### Work order
Please go line by line and repeat the data below exactly, with no images.

Provided material below:

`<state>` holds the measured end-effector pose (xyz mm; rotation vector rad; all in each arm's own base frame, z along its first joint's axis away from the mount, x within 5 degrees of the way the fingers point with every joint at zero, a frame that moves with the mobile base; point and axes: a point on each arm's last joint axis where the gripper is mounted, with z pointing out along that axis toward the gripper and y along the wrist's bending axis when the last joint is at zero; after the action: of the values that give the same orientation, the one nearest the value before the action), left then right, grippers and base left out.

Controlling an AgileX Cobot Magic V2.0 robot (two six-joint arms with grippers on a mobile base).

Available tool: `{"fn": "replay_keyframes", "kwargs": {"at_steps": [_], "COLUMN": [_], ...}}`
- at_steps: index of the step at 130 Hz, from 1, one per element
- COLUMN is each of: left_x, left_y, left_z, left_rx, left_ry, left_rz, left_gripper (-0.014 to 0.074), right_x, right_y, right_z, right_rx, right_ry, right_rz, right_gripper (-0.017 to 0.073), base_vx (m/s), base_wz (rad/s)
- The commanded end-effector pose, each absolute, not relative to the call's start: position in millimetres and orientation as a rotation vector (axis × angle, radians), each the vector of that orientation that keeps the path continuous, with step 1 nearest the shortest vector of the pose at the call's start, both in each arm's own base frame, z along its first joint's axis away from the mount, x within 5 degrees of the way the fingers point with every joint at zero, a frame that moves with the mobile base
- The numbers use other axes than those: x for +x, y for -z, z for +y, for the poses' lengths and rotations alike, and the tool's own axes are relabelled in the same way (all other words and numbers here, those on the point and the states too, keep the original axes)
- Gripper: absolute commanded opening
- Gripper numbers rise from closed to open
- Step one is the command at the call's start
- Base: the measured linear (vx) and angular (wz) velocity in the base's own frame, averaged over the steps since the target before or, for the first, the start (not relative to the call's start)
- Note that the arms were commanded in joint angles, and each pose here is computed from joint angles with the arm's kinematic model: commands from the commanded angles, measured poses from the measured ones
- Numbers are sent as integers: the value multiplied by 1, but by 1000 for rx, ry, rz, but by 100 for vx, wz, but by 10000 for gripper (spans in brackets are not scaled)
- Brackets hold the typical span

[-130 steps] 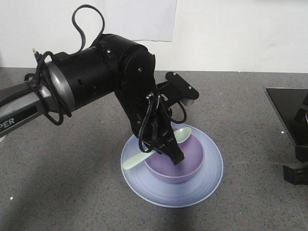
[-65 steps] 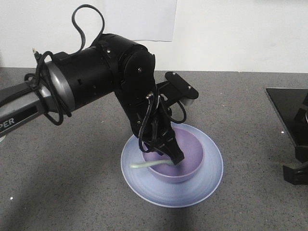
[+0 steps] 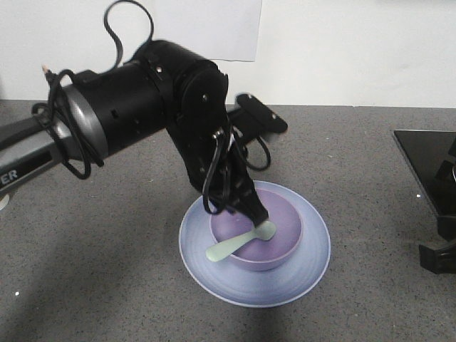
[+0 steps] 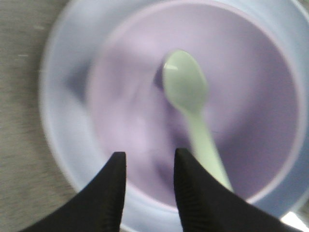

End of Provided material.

### Answer to this task
`<state>` holds the measured end-effector pose (xyz mm; rotation vector rad; all in each arm's own base frame, z along its first joint's axis away from the mount, x within 5 degrees of the way the fingers point with every joint at zero, a frame that moves with the mobile base; point and axes: a point on each arm's last joint axis where the gripper is mounted, with z pointing out along that axis toward the gripper and y along the wrist's bending axis when the last joint is at zero; after the action: of the values that give the same orientation, the one nearest the value before the action), left then right, grippers and base left out.

Controlling an AgileX Cobot Magic V2.0 robot (two six-joint arms with grippers on a mobile base).

Available tool: `{"fn": "replay_keyframes", "kwargs": {"at_steps": [_], "COLUMN": [_], ...}}`
- at_steps: index of the step at 130 Hz, from 1, one per element
- COLUMN is each of: left_x, left_y, left_z, left_rx, left_ry, left_rz, left_gripper (-0.014 to 0.074), right_x, right_y, right_z, right_rx, right_ry, right_rz, right_gripper (-0.017 to 0.073), base_vx (m/s), base_wz (rad/s)
- The commanded end-effector pose, each absolute, not relative to the call's start: position in millimetres and orientation as a rotation vector (axis × angle, radians), each the vector of that orientation that keeps the path continuous, with step 1 nearest the shortest vector of the pose at the call's start, both in each arm's own base frame, z along its first joint's axis away from the mount, x within 5 degrees of the way the fingers point with every joint at zero, a frame that moves with the mobile base
- The numbers use other axes than those: x for +x, y for -z, z for +y, for the poses' lengths and rotations alike, and the tool's own axes are relabelled in the same way (all other words and numbers here, those on the point and the states too, keep the original axes)
- Gripper: absolute commanded opening
- Gripper numbers rise from closed to open
- Step one is the command at the call's start
- Base: the measured linear (vx) and angular (wz) velocity in the base's own frame, averaged over the steps since the target before or, for the first, the start (not relative to the call's start)
- Note that the arms were commanded in joint angles, and each pose here is computed from joint angles with the arm's kinematic model: commands from the commanded angles, measured poses from the measured ones
- Numbers are sent as integers: the value multiplied by 1, but by 1000 for rx, ry, rz, but by 100 for vx, wz, but by 10000 for gripper (spans in brackets are not scaled)
- Brackets hold the typical span

[-130 steps] 
[-65 steps] 
[+0 steps] 
[+0 steps] 

With that, the answer is complete.